With a presence in the United Kingdom, Ireland, France, Germany, Italy, Spain, the Netherlands, Australia, Brazil, Japan, India, and Mexico in addition to the United States, Amazon generated worldwide revenues of $107 billion in 2015, from more than 304 million registered users and 55 million Prime members. And with more than 1 billion transactions processed per year, the company is not only a dominant e-commerce storefront, but also an ideal source of big data.

Amazon is a data-driven company. It collects data and uses it to understand consumer demand, popular product categories, price elasticity, demographics, sales trends, product development, keyword behavior, and customer feedback. And while it can be a challenge for third parties to access, data from Amazon can be useful to marketers in managing business on its marketplace and in other distribution channels.

Insights from Order Data

When you sell on Amazon’s third-party marketplace, customers buy directly from you. That creates a feed of orders containing the exact time of purchase and the location of the purchaser, as well as other important information you can use to improve your strategies. Here are just a few of the indicators marketers can track using Amazon data.

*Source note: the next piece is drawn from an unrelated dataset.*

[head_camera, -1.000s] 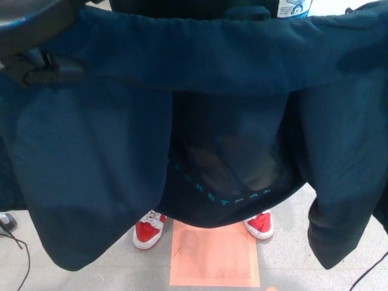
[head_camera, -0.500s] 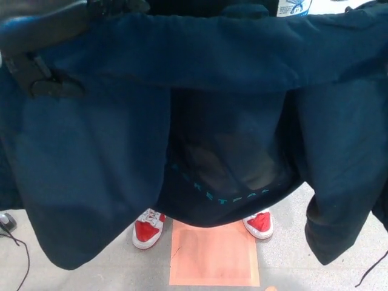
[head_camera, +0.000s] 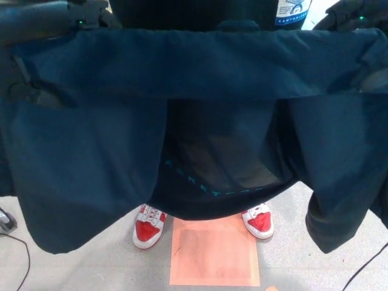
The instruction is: A person hands a coat to the robot and the robot grabs it with both hands and holds it while the person wears the coat.
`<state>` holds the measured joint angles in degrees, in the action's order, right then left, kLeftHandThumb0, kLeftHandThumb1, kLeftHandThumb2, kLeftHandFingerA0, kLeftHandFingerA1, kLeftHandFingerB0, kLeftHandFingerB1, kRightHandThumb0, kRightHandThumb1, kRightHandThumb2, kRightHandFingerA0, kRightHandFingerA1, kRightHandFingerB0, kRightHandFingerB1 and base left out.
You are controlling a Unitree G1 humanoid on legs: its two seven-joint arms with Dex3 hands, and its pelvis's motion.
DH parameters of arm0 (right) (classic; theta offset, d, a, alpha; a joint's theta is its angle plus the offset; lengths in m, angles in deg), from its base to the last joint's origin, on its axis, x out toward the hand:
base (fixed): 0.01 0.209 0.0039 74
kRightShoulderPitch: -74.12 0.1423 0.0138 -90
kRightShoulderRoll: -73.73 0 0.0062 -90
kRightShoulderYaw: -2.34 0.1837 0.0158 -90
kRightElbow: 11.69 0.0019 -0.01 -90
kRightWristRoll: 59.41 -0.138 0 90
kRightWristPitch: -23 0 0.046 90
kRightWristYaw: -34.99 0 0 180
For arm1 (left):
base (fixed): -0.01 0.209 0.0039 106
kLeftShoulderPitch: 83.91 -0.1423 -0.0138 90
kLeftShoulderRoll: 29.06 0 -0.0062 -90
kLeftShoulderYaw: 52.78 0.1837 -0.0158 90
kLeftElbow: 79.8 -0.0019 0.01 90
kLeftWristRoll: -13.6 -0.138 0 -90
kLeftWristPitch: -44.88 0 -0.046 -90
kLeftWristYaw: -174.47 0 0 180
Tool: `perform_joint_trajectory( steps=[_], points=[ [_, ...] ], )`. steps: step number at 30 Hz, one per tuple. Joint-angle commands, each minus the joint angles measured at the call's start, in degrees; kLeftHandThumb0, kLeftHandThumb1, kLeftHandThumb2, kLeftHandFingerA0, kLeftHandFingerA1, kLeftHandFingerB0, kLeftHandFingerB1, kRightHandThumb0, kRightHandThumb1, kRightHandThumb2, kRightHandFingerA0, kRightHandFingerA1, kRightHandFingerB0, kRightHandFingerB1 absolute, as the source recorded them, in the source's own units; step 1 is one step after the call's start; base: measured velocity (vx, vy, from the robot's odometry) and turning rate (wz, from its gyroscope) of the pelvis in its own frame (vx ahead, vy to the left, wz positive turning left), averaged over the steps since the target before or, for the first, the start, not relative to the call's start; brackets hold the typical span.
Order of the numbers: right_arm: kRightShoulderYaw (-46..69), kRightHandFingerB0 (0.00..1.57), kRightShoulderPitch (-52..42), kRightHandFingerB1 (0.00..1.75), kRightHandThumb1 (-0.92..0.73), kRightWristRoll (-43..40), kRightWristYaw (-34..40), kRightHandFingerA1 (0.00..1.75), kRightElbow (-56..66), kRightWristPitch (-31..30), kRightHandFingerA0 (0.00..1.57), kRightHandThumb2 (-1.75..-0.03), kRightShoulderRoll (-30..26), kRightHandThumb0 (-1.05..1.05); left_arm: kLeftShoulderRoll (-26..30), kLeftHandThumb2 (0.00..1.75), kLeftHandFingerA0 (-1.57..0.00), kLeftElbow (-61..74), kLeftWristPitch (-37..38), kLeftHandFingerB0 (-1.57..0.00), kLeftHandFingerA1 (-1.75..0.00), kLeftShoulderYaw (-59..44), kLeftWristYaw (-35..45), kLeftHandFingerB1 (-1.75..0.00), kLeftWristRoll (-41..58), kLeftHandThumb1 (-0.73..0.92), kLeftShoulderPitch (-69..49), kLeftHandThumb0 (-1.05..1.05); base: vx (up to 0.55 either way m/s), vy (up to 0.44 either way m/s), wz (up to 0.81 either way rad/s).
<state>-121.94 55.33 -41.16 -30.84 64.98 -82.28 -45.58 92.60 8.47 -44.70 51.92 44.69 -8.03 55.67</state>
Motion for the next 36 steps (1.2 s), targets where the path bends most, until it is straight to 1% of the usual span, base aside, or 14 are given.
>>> perform_joint_trajectory(
  steps=[1, 6, 10, 11, 12, 15, 17, 18, 20, 21, 22, 25, 31, 36],
  points=[
    [-1.4, 0.00, -0.5, 0.20, -0.61, 7.2, 1.0, 0.33, -2.3, 3.0, 0.16, -0.60, 0.1, -0.86, 1.5, 0.90, -0.18, -1.0, -2.6, -0.06, -0.42, -0.6, 2.8, -0.30, -0.2, 0.54, -0.9, -0.85, 0.00, 0.000, 0.00],
    [-2.1, 0.02, -0.3, 0.13, -0.49, 10.9, 3.2, 0.46, -4.0, 5.7, 0.19, -0.88, 0.6, -0.84, 1.6, 0.89, -0.19, -0.7, -2.3, -0.08, -0.42, -0.4, 2.7, -0.30, -1.4, 0.55, -1.0, -0.86, 0.00, 0.000, 0.00],
    [-1.9, 0.00, 1.3, 0.16, -0.63, 12.1, 3.2, 0.35, -8.0, 5.9, 0.19, -0.58, 1.8, -0.85, 1.5, 0.90, -0.19, -0.2, -2.0, -0.06, -0.43, -0.6, 2.7, -0.31, -1.0, 0.55, -1.4, -0.85, 0.00, 0.000, 0.00],
    [-1.8, 0.00, 1.7, 0.10, -0.49, 12.5, 3.2, 0.47, -8.4, 5.6, 0.14, -0.87, 2.1, -0.80, 1.6, 0.89, -0.19, 0.1, -1.8, -0.07, -0.43, -0.7, 2.5, -0.32, -1.1, 0.54, -1.7, -0.84, 0.00, 0.000, 0.00],
    [-1.9, 0.00, 2.0, 0.13, -0.63, 13.5, 4.0, 0.41, -9.0, 6.0, 0.36, -0.59, 2.3, -0.86, 1.7, 0.92, -0.01, 0.3, -1.8, -0.01, -0.46, -0.6, 2.5, -0.47, -1.2, 0.27, -1.9, -0.38, 0.00, 0.000, 0.00],
    [-1.9, 0.00, 2.4, 0.14, -0.62, 15.5, 5.9, 0.42, -10.0, 7.0, 0.36, -0.59, 2.6, -0.87, 1.7, 0.88, -0.18, 0.8, -1.8, -0.09, -0.41, -0.5, 2.4, -0.33, -1.5, 0.55, -2.5, -0.85, 0.00, 0.000, 0.00],
    [-1.8, 0.00, 2.9, 0.00, -0.53, 16.5, 7.0, 0.52, -11.0, 7.1, 0.31, -0.89, 3.0, -0.90, 1.6, 0.62, -0.25, 1.3, -1.6, -0.13, -0.32, -0.3, 2.1, -0.25, -2.0, 0.67, -2.9, -0.85, 0.00, 0.000, 0.00],
    [-2.1, 0.00, 3.4, 0.02, -0.51, 17.8, 7.9, 0.60, -11.7, 7.5, 0.53, -0.91, 3.2, -0.89, 1.3, 0.92, -0.01, 1.7, -1.8, -0.01, -0.47, -0.1, 1.9, -0.47, -2.2, 0.28, -3.1, -0.38, 0.00, 0.000, 0.00],
    [-2.5, 0.00, 4.0, 0.02, -0.51, 19.6, 8.8, 0.60, -12.4, 8.3, 0.53, -0.91, 3.4, -0.89, 1.0, 0.92, -0.01, 1.9, -2.0, -0.01, -0.47, 0.0, 1.9, -0.47, -2.3, 0.28, -3.1, -0.38, 0.00, 0.000, 0.00],
    [-2.9, 0.00, 4.7, 0.00, -0.53, 20.6, 8.4, 0.59, -13.1, 7.9, 0.53, -0.91, 3.7, -0.91, 0.4, 0.61, -0.24, 2.1, -2.6, -0.13, -0.32, 0.2, 1.6, -0.25, -2.6, 0.66, -3.2, -0.83, 0.00, 0.000, 0.00],
    [-3.0, 0.00, 5.1, 0.00, -0.52, 20.9, 8.4, 0.56, -13.9, 7.8, 0.46, -0.90, 4.0, -0.91, 0.0, 0.89, -0.17, 2.1, -2.8, -0.04, -0.43, 0.5, 1.4, -0.33, -3.0, 0.53, -3.0, -0.83, 0.00, 0.000, 0.00],
    [-2.4, 0.00, 4.7, 0.20, -0.62, 21.0, 8.6, 0.46, -14.6, 8.2, 0.54, -0.61, 4.2, -0.88, -0.9, 0.61, -0.26, 1.7, -2.7, -0.13, -0.33, 1.4, 1.1, -0.25, -4.1, 0.66, -2.7, -0.84, 0.00, 0.000, 0.00],
    [-1.0, 0.05, 3.4, 0.16, -0.51, 20.3, 6.7, 0.50, -16.4, 7.4, 0.34, -0.87, 5.4, -0.86, -2.5, 0.91, -0.24, 1.8, -2.7, -0.05, -0.44, 2.3, 0.6, -0.29, -5.1, 0.56, -2.8, -0.88, 0.00, 0.000, 0.00],
    [-1.4, 0.05, 3.4, 0.11, -0.54, 20.8, 5.9, 0.53, -18.5, 10.6, 0.42, -0.89, 5.2, -0.91, -3.2, 0.61, -0.34, 0.7, -1.2, -0.16, -0.34, 2.4, -1.2, -0.26, -5.9, 0.66, -3.0, -0.81, 0.00, 0.000, 0.00]
  ],
)
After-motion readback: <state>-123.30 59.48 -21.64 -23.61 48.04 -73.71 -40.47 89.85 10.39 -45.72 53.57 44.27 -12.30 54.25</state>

Advertising attribution. If you buy television media, you probably also use a media attribution platform to measure the effect of each ad spot. These systems typically rely on orders from the sites and phone numbers included in the ad spots. Consumers don’t always use the sales channel specified in the ad, however—they will check their favorite retail and online stores to see if the product is offered where they prefer to shop. And for an increasing number of consumers, the first choice is Amazon.

A media attribution platform is only as good as the data coming into it, so marketers need to integrate their Amazon order feeds into those platforms. Adding orders from Amazon will improve your software’s ability to analyze ad campaigns, optimize creative messaging, and right-size media buys.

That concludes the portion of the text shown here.